:: About this task ::
Every line that holds the word "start" needs to be copied from the data below.

:: Given information ::
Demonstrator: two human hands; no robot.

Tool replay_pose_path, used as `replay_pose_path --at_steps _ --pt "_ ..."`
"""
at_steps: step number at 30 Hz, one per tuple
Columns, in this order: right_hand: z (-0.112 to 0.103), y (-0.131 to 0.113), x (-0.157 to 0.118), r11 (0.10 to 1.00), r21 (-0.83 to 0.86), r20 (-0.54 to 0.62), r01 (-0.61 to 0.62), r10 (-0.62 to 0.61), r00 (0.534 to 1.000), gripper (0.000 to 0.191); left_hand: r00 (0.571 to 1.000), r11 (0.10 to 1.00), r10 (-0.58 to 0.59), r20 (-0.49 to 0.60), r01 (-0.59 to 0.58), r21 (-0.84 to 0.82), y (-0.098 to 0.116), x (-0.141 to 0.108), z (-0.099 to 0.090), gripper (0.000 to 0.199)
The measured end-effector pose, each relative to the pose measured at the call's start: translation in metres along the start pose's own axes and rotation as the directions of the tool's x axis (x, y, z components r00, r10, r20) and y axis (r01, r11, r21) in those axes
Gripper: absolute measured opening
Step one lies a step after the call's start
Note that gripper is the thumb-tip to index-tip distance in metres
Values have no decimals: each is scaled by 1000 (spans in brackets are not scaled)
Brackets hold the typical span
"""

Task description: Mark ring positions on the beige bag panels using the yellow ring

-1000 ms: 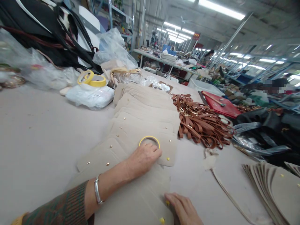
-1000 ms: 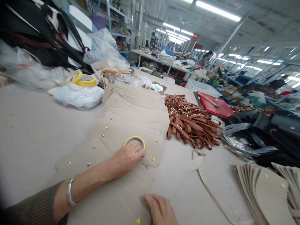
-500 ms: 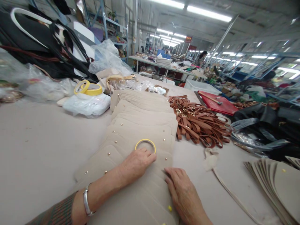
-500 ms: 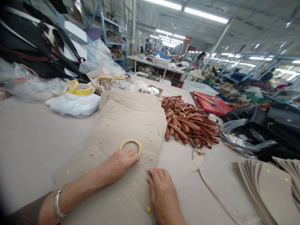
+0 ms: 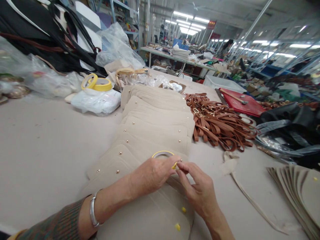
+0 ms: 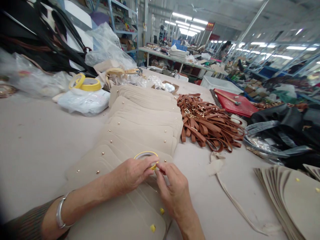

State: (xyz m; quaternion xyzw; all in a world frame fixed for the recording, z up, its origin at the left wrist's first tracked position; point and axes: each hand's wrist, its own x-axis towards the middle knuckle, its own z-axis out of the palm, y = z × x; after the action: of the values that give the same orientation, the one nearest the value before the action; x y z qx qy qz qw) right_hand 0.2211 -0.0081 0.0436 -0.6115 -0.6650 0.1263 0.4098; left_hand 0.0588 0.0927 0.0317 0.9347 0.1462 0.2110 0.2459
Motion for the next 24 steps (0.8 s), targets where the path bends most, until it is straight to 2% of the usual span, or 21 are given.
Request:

:: Task response ::
The measured end-effector pose, each relative to the pose measured at the call's start: translation in metres along the start pose's own axes and rotation as the directions of the tool's x axis (x, y, z components r00, r10, r20) and y axis (r01, r11, r21) in those axes
Step one lies a step after the call's start

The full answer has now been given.